Открылась низкая дверца, в подвал дохнуло морозом.

– Давай, выходи, – позвали снаружи.

В тесном узилище кто-то заворочался, кряхтя и сопя.

– Да выходи уже!

Из подвала в ответ рыкнули, глухо и недобро.

– У тебя медведь там? – на дворе хохотнули.

– Хуже медведя… Эй! Ну выходи скорее, князь тебя хочет.

Сквозь дверцу полезло нечто бурое и мохнатое.

– Ой, ё! – только и сказал шутник. Раздались быстрые удаляющиеся шаги.

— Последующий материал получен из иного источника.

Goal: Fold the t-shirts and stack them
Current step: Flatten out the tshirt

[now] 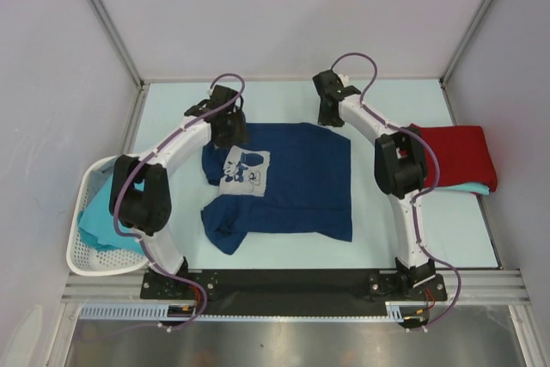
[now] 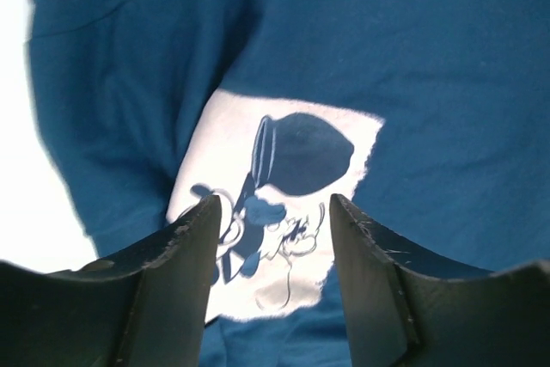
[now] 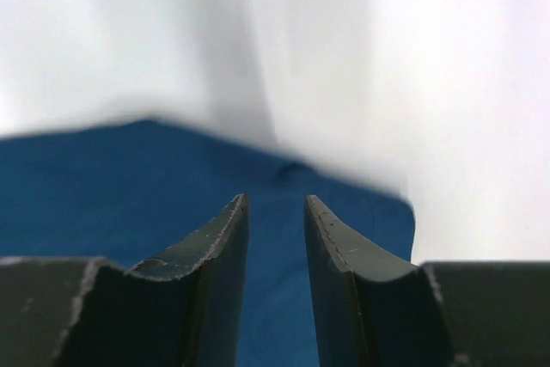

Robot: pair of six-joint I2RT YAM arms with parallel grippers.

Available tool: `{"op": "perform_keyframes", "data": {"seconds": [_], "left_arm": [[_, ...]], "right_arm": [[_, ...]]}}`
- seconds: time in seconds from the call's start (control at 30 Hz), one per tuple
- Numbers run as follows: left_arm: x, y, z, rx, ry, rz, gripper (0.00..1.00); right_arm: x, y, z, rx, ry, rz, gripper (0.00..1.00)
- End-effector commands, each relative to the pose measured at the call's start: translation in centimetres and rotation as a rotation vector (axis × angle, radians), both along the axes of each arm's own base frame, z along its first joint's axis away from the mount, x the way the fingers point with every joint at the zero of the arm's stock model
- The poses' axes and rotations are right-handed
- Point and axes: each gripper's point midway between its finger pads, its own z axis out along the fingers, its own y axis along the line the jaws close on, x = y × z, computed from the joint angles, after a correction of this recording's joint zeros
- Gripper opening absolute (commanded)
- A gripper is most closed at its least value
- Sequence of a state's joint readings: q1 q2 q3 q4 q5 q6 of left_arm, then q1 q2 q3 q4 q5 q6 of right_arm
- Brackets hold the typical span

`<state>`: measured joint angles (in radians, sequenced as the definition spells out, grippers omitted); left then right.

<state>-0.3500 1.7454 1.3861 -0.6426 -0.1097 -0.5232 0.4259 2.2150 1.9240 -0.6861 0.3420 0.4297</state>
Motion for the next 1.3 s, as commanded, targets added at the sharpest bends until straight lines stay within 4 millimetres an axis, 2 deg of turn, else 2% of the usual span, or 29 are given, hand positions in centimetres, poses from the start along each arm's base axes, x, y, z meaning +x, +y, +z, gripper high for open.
{"op": "perform_keyframes", "data": {"seconds": [0.0, 0.17, 0.27, 0.67, 0.9, 1.03, 1.17, 1.27], "left_arm": [[1.4, -0.7, -0.6, -0.027, -0.004, -0.027, 0.58], [0.9, -1.0, -1.8, -0.044, 0.024, -0.033, 0.58], [0.7, -1.2, -2.1, -0.058, 0.032, -0.034, 0.58], [0.4, -1.5, -3.9, -0.071, 0.078, -0.031, 0.57], [-0.8, -1.8, -4.8, -0.09, 0.104, -0.04, 0.57], [-1.0, -2.1, -5.2, -0.09, 0.113, -0.044, 0.56], [-1.2, -2.4, -5.4, -0.088, 0.118, -0.053, 0.56], [-1.4, -2.6, -5.7, -0.088, 0.128, -0.054, 0.56]], "right_arm": [[1.5, -2.5, -2.5, 0.004, 0.049, -0.049, 0.37], [2.0, -4.4, -3.8, 0.022, 0.076, -0.083, 0.37], [2.0, -4.9, -4.1, 0.028, 0.081, -0.09, 0.37], [1.2, -4.1, -6.8, 0.068, 0.148, -0.067, 0.36], [0.3, -3.2, -4.9, 0.124, 0.104, -0.069, 0.38], [-0.6, -2.5, -4.7, 0.116, 0.122, -0.052, 0.37], [-1.4, -1.2, -3.6, 0.14, 0.098, -0.022, 0.35], [-2.1, -0.1, -3.4, 0.134, 0.101, 0.008, 0.29]]}}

– Гы! – отозвался стражник.

Нечто выкарабкалось из подвала, распрямилось во весь рост и оказалось человеческим существом. Нечеловеческих размеров – выше стражника на голову и вполовину шире плечами. Густая бурая грива и нечесаная борода скрывали лицо, вперед из буйных зарослей торчал крупный облупившийся нос. Существо куталось в медвежьи шкуры, свисавшие до пят. Внизу из-под шкур виднелись громадные ступни, замотанные в какие-то тряпки. А на уровне груди – кисть руки, страшная, с неестественно длинными пальцами. В руке существо держало огромные сапоги.

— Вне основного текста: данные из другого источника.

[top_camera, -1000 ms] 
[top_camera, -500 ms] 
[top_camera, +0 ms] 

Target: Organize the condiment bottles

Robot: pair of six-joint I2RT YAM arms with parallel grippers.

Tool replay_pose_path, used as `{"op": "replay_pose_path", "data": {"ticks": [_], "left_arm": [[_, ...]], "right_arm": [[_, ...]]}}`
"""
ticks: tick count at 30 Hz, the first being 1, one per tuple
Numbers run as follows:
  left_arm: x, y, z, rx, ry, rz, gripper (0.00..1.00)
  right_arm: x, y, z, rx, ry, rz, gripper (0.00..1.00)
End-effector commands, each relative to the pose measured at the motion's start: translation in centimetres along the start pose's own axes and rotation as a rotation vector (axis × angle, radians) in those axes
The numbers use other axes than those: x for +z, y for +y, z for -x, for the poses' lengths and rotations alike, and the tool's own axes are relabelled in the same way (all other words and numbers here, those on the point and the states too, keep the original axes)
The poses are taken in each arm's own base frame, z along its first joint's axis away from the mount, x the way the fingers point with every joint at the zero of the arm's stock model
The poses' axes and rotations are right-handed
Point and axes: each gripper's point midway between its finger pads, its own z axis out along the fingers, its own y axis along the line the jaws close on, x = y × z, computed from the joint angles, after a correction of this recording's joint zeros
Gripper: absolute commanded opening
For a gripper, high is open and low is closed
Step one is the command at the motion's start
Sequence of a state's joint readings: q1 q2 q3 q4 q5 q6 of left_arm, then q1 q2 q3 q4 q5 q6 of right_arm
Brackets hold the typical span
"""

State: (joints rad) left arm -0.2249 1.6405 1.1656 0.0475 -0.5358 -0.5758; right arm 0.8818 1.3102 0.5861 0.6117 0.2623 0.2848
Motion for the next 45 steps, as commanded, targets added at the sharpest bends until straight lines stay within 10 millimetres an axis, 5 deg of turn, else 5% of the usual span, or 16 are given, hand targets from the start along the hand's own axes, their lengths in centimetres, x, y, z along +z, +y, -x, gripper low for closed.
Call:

– Живой! – удовлетворенно заключил стражник и оглянулся.

Скрипя утоптанным снегом, по двору шел, переваливаясь, как утка, князь.

Существо, не нагибаясь, поставило сапоги наземь. Расчесало пятерней волосы на физиономии. Задрало голову к небу и прищурилось на утреннее солнышко. Со свистом втянуло ноздрями воздух. Закашлялось, сплюнуло на снег, утерлось.

– Ты князю не перечь, – посоветовал стражник.

Существо опять сплюнуло, уже прицельно.

– Чего он? – спросил князь, подходя.

– Ничего. – Cтражник низко склонился в поклоне. – Живой, здоровый.

Князь встал перед узником, сложил руки на толстом животе и покачался с носка на пятку. Дышал он тяжело, ему было трудно носить лишний вес.

– Иди, – сказал князь стражнику. Тот поспешно удалился, на ходу отряхивая рукав и недовольно шипя.

Князь буравил существо взглядом. Существо молчало, хлюпая носом. Некоторое время на дворе были слышны только одышка князя и сопение узника.

– Ну? – спросил князь.

Существо закашлялось.

– Образумился?

Существо перестало кашлять, далеко сплюнуло в сторону и что-то нечленораздельно буркнуло.

– Вижу, образумился.

Существо приглушенно взрыкнуло.

– А ты не балуй, – посоветовал князь. – Чтоб ты знал: я зла не держу на тебя. Ну покуролесил, с кем не бывает.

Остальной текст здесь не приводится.